2. Avoid getting defensive
A common initial reaction to criticism is to get offended and argue. Giving negative feedback is as challenging and nerve-racking as receiving it. If you respond by getting defensive, the person will not be as open with you in the future. As a leader, you must foster an environment of feedback, even if this means that you have to filter out the complainers every once in a while.
3. Don’t take it personally
Criticism is not about you as a person. It is only someone’s observation about one of your decisions or opinions. The person giving you the complaint may not be correct. Either way, you need the feedback. Receiving feedback is not an indication that you’re a bad leader but merely an opportunity for you to grow.
4. Listen to understand
Now that you’ve avoided reacting negatively, are thinking rationally, and remember that this is beneficial for you, it’s time to engage in a productive conversation. Listen to the person without interrupting, and try to understand their perspective. When they finish talking, mirror back what you heard. Mirroring will make the person feel comfortable to continue being honest with you. The more information you get, the more effective you will be in addressing it. You can also thank them for sharing. Expressing appreciation doesn’t mean you agree with them, but it does show you acknowledge them.
5. Reflect and ask questions
Now it’s time to process the feedback and share your perspective. If you genuinely disagree with the constructive criticism, it’s ok to say that. Focus on understanding the issue and providing perspective where needed.
Sometimes, we have a hard time receiving criticism because we also have difficulty being critical. Remember, criticism is not a bad thing. It can be a part of growth. Examine your attitudes toward criticism or feedback. Do you shy away from giving constructive criticism? Do you feel more comfortable giving it to a boss, peer, or subordinate?
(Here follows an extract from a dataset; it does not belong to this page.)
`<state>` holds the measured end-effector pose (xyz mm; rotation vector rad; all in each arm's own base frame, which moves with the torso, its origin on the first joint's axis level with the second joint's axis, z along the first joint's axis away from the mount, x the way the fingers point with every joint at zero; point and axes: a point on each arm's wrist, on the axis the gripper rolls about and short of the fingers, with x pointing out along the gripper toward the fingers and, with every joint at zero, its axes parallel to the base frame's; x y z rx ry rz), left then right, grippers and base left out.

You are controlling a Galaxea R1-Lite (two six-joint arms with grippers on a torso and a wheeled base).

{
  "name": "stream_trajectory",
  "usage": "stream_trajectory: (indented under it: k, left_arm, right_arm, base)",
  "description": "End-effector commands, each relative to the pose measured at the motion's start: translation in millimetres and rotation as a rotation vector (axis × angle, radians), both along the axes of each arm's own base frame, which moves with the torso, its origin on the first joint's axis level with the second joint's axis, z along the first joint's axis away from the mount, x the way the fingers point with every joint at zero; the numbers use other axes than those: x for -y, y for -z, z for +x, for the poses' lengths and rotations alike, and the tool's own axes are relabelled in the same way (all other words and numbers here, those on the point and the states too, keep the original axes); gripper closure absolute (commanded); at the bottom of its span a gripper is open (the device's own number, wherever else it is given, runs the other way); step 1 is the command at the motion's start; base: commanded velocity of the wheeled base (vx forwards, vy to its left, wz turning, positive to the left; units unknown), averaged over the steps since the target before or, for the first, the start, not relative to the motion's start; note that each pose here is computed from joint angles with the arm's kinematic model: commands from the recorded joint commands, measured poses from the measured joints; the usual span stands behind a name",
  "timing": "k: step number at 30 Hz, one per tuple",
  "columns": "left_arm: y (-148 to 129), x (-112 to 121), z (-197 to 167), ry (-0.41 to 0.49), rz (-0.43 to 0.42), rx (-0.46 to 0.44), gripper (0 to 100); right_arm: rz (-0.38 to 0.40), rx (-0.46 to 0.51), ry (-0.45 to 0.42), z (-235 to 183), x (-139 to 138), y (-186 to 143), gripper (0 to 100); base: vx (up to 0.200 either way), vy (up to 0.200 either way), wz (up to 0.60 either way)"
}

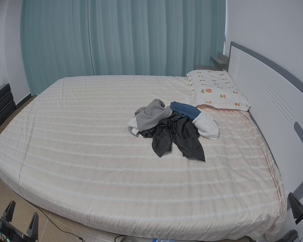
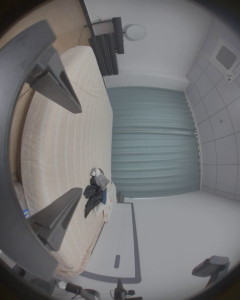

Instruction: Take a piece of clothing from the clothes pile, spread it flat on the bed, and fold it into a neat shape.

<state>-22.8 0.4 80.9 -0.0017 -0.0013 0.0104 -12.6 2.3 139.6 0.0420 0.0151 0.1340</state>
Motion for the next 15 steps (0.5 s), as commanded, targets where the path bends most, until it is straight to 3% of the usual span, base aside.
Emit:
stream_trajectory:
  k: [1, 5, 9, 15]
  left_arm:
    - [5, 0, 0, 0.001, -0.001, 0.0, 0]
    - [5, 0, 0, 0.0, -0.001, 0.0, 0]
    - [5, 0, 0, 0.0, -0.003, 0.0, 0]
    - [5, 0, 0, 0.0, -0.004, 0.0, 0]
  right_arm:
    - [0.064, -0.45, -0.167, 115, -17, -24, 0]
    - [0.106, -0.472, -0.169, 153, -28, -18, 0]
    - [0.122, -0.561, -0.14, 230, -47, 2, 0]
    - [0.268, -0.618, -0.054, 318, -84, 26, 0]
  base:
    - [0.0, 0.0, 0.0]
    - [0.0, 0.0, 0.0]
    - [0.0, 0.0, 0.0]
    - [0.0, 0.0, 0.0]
Come up with some feedback you can give to someone in each of those three categories and commit to giving it this week.
If you have difficulty accepting criticism, try taking on a new hobby. As you learn, focus on how you respond when you are corrected and the feelings that you have. Remind yourself to be open to criticism and to see it as a gift! As you practice, receiving criticism will become more and more natural for you.